### Task instructions
Repeat the whole listing. Keep it exact.
[Opening Given material section]
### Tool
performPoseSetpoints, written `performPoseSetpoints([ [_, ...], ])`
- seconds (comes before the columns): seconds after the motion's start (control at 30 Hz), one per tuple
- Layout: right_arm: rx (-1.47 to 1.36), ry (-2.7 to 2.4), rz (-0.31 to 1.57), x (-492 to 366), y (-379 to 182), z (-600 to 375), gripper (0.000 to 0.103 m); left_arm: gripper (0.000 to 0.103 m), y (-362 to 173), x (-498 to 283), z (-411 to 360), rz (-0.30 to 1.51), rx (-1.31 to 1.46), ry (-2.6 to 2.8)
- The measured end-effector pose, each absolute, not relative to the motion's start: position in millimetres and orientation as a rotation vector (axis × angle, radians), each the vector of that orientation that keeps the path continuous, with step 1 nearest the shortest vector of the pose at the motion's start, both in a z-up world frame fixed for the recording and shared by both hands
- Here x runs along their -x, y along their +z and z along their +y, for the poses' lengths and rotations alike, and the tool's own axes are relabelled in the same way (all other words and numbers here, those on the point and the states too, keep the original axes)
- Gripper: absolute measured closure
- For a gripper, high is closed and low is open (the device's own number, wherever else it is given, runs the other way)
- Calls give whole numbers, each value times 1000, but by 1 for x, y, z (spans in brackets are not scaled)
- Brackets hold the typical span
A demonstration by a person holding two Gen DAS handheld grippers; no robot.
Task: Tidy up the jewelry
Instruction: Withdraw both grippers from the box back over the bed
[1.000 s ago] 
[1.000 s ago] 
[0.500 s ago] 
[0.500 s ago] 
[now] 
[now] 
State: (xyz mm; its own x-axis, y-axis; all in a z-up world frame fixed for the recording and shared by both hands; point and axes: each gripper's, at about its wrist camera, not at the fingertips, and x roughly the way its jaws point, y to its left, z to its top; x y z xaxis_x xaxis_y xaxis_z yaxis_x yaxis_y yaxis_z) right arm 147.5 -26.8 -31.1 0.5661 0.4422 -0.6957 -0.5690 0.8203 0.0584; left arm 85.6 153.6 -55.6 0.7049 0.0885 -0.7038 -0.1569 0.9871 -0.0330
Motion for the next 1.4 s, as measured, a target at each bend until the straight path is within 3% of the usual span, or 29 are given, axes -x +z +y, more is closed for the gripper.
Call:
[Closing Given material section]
### Response box
### Tool
performPoseSetpoints, written `performPoseSetpoints([ [_, ...], ])`
- seconds (comes before the columns): seconds after the motion's start (control at 30 Hz), one per tuple
- Layout: right_arm: rx (-1.47 to 1.36), ry (-2.7 to 2.4), rz (-0.31 to 1.57), x (-492 to 366), y (-379 to 182), z (-600 to 375), gripper (0.000 to 0.103 m); left_arm: gripper (0.000 to 0.103 m), y (-362 to 173), x (-498 to 283), z (-411 to 360), rz (-0.30 to 1.51), rx (-1.31 to 1.46), ry (-2.6 to 2.8)
- The measured end-effector pose, each absolute, not relative to the motion's start: position in millimetres and orientation as a rotation vector (axis × angle, radians), each the vector of that orientation that keeps the path continuous, with step 1 nearest the shortest vector of the pose at the motion's start, both in a z-up world frame fixed for the recording and shared by both hands
- Here x runs along their -x, y along their +z and z along their +y, for the poses' lengths and rotations alike, and the tool's own axes are relabelled in the same way (all other words and numbers here, those on the point and the states too, keep the original axes)
- Gripper: absolute measured closure
- For a gripper, high is closed and low is open (the device's own number, wherever else it is given, runs the other way)
- Calls give whole numbers, each value times 1000, but by 1 for x, y, z (spans in brackets are not scaled)
- Brackets hold the typical span
A demonstration by a person holding two Gen DAS handheld grippers; no robot.
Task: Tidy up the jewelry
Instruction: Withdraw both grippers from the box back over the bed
[1.000 s ago] 
[1.000 s ago] 
[0.500 s ago] 
[0.500 s ago] 
[now] 
[now] 
State: (xyz mm; its own x-axis, y-axis; all in a z-up world frame fixed for the recording and shared by both hands; point and axes: each gripper's, at about its wrist camera, not at the fingertips, and x roughly the way its jaws point, y to its left, z to its top; x y z xaxis_x xaxis_y xaxis_z yaxis_x yaxis_y yaxis_z) right arm 147.5 -26.8 -31.1 0.5661 0.4422 -0.6957 -0.5690 0.8203 0.0584; left arm 85.6 153.6 -55.6 0.7049 0.0885 -0.7038 -0.1569 0.9871 -0.0330
Motion for the next 1.4 s, as measured, a target at each bend until the straight path is within 3% of the usual span, or 29 are given, axes -x +z +y, more is closed for the gripper.
Call:

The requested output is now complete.